EXERCISE INSTRUCTIONS - Where "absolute" occurs in a line of the entries below, copy that line.

==========

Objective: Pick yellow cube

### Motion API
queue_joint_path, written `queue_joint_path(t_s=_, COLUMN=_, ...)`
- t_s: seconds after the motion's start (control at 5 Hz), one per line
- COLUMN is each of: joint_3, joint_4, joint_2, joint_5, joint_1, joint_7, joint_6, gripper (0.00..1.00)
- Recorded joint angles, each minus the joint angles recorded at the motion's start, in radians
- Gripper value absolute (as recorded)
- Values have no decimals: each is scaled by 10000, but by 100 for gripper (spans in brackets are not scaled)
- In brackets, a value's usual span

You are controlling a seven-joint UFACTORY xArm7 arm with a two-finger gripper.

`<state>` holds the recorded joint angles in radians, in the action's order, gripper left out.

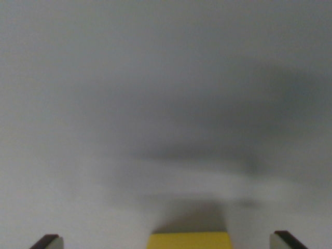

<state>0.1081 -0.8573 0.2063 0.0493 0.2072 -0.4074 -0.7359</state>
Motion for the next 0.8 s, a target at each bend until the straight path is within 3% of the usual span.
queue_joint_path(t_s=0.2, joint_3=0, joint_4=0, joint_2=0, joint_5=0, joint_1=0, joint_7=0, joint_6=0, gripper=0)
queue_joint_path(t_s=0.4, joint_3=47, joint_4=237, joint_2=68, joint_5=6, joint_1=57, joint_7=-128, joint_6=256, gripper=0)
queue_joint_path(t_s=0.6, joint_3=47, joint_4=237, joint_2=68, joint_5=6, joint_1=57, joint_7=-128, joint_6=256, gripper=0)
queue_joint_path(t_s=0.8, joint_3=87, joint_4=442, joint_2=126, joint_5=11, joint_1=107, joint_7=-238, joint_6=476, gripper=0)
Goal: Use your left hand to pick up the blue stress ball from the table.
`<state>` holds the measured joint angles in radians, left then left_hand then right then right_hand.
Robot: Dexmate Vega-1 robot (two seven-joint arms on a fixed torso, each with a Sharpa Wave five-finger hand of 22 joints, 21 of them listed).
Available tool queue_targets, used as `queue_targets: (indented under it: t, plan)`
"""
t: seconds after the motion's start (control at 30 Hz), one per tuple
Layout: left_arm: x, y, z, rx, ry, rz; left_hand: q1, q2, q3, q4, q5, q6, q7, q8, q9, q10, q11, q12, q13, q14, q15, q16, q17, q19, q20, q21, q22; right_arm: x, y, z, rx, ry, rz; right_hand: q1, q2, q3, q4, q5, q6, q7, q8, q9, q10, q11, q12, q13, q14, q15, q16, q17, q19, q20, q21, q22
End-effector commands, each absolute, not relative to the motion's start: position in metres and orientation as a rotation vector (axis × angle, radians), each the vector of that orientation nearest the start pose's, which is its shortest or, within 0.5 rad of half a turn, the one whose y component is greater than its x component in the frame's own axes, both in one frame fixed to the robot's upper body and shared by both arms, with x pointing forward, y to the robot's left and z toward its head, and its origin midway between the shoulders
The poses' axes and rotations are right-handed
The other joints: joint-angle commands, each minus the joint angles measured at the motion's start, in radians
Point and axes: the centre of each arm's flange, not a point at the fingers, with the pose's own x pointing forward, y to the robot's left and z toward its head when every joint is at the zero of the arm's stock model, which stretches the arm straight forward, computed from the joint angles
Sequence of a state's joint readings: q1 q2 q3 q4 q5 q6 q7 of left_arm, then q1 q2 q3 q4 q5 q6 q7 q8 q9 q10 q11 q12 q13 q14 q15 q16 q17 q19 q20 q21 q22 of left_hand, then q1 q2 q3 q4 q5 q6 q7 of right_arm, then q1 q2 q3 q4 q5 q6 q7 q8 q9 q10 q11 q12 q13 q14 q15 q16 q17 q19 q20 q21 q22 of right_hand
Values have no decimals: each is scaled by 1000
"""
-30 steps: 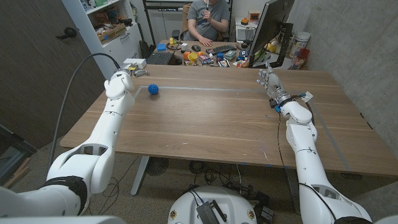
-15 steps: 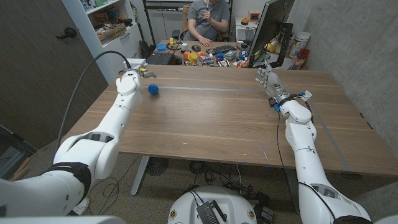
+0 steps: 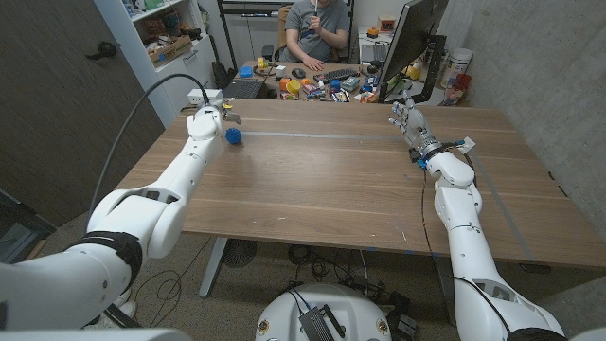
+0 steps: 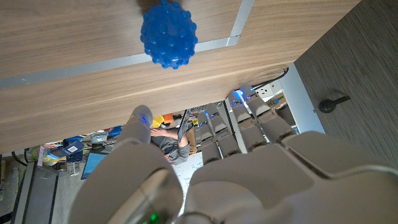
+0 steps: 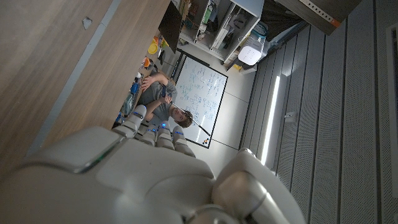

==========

TASK SOLUTION -
- Gripper value absolute (as recorded)
End-effector commands, each absolute, not relative to the motion's start: position in metres and orientation as a rotation vector (axis × angle, radians), each the vector of that orientation nearest the start pose's, which is its shortest or, within 0.5 rad of half a turn, the one whose y component is greater than its x component in the frame's own axes, both in one frame fixed to the robot's upper body and shared by both arms, with x pointing forward, y to the robot's left and z toward its head, and its origin midway between the shoulders

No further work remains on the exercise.